ACERCA DE NOSOTROS

Tradición, elegancia y legado en cada prenda

En 1948, en medio de un nuevo comienzo, Carolina Guttman de Rosenberg llegó al Perú junto a su familia tras sobrevivir a la Segunda Guerra Mundial. Con determinación y esperanza, inició desde casa sus primeras confecciones, dando vida a una marca que nacería desde la resiliencia y el amor por la costura. Con el tiempo, ese inicio artesanal evolucionó hacia una pequeña fábrica en el centro de Lima, donde la marca se especializó en alta costura femenina, consolidando una identidad basada en la elegancia, la precisión y el detalle.
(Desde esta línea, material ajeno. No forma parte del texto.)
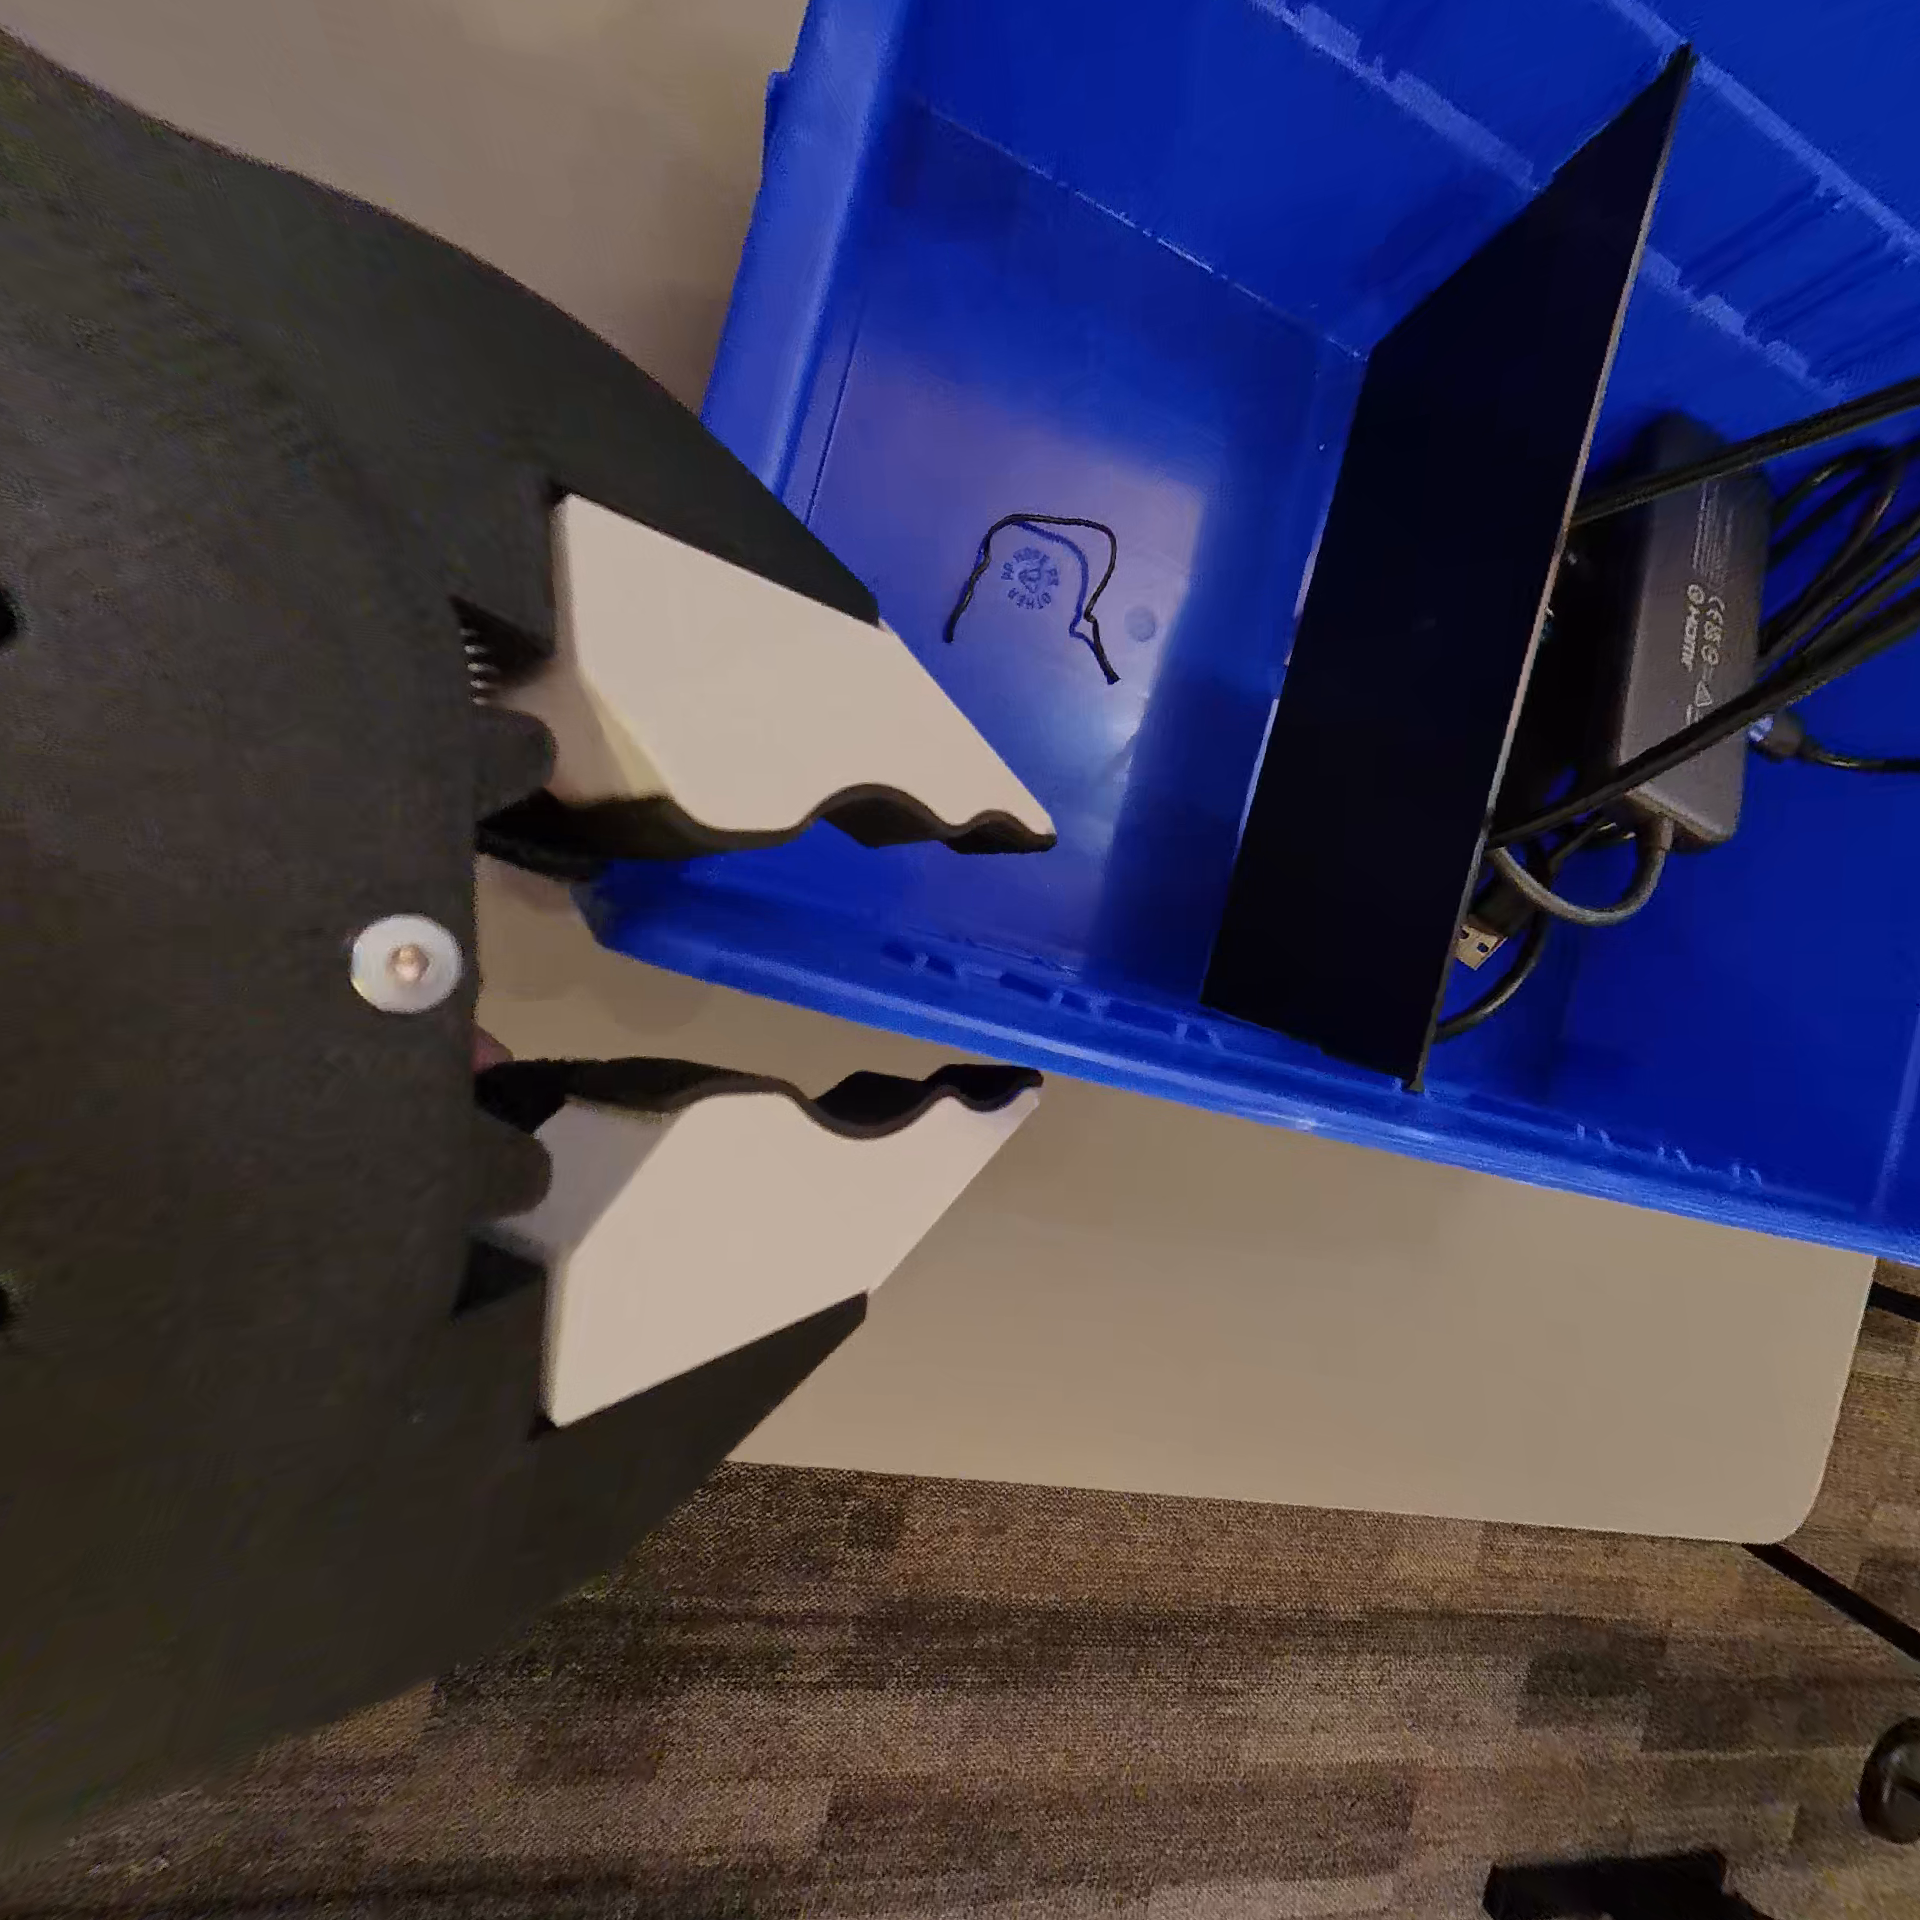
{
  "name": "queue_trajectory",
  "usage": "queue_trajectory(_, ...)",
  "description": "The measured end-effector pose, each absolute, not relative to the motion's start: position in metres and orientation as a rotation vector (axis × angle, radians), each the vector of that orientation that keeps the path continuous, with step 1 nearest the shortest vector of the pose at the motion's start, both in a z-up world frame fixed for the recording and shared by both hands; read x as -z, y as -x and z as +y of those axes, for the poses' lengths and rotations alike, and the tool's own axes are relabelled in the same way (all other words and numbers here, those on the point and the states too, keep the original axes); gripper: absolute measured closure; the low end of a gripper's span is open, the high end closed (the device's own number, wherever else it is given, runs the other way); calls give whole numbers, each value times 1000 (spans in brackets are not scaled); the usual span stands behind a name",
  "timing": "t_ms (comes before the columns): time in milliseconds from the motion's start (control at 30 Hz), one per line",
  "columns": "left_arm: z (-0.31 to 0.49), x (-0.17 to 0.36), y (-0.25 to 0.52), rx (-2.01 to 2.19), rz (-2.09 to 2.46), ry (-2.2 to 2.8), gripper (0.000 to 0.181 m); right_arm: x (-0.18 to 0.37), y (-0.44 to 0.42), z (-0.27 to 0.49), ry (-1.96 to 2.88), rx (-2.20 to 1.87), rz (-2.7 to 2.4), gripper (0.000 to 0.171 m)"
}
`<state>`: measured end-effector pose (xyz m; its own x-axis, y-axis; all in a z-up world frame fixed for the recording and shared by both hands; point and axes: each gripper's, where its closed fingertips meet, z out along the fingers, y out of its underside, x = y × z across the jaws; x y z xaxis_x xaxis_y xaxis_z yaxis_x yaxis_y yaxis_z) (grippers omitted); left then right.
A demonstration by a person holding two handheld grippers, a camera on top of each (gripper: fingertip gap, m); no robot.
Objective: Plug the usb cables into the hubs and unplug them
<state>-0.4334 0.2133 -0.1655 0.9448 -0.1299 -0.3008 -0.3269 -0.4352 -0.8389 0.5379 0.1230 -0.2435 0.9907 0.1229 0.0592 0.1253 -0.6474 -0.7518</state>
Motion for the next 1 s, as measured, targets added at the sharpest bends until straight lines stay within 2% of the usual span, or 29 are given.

A lo largo de los años, Carolina creció, expandiendo sus espacios de producción, boutiques y presencia en distintas ciudades, posicionándose como una de las marcas referentes en moda femenina en el Perú.

Nuestra esencia

Hoy, el espíritu de su fundadora vive en cada prenda. Cada diseño refleja una filosofía clara: crear piezas atemporales, elegantes y duraderas, donde cada detalle importa.

Seguimos trabajando como una empresa familiar, manteniendo el control de todo el proceso productivo, lo que nos permite garantizar calidad, dedicación y coherencia en cada colección.

Nuestro proceso

Cada prenda es el resultado de un proceso cuidado y meticuloso, donde se combinan años de experiencia, técnicas perfeccionadas y selección de materiales de alta calidad.
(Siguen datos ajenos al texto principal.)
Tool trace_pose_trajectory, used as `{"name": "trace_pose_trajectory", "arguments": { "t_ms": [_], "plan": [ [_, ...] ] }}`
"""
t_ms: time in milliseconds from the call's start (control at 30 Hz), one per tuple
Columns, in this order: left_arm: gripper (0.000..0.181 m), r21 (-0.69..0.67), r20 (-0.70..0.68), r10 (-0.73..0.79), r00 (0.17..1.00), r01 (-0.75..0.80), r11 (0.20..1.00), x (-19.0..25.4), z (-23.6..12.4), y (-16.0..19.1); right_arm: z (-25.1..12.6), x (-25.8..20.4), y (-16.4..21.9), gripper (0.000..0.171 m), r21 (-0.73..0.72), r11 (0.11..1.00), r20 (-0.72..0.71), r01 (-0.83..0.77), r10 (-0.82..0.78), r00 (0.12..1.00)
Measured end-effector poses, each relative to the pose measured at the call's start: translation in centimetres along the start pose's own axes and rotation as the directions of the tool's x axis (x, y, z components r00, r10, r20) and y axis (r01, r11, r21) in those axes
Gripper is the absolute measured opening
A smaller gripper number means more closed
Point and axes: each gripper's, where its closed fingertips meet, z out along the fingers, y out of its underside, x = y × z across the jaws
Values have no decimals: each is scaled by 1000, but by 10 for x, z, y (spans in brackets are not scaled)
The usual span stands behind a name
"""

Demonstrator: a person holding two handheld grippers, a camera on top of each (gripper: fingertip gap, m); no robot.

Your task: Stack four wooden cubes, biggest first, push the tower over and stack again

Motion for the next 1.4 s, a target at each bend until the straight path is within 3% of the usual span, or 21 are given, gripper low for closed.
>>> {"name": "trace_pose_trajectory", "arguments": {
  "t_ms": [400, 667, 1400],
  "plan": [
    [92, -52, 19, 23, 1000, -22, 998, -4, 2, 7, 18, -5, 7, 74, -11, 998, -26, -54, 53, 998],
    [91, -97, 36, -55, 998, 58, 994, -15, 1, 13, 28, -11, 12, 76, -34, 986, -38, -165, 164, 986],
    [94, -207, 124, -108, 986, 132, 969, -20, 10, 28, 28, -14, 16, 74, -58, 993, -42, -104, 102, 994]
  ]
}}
Trabajamos con equipos comprometidos que acompañan cada etapa, asegurando que cada pieza no solo sea una prenda, sino una expresión de identidad y estilo.

Nuestro compromiso

Creemos en una moda consciente, basada en la durabilidad, la autenticidad y el respeto por el proceso.

Producimos en cantidades limitadas, cuidando cada detalle para mantener la exclusividad y ofrecer piezas que trascienden el tiempo.

Además, promovemos el talento local y el trabajo artesanal, llevando en cada prenda una historia real hecha con dedicación y propósito.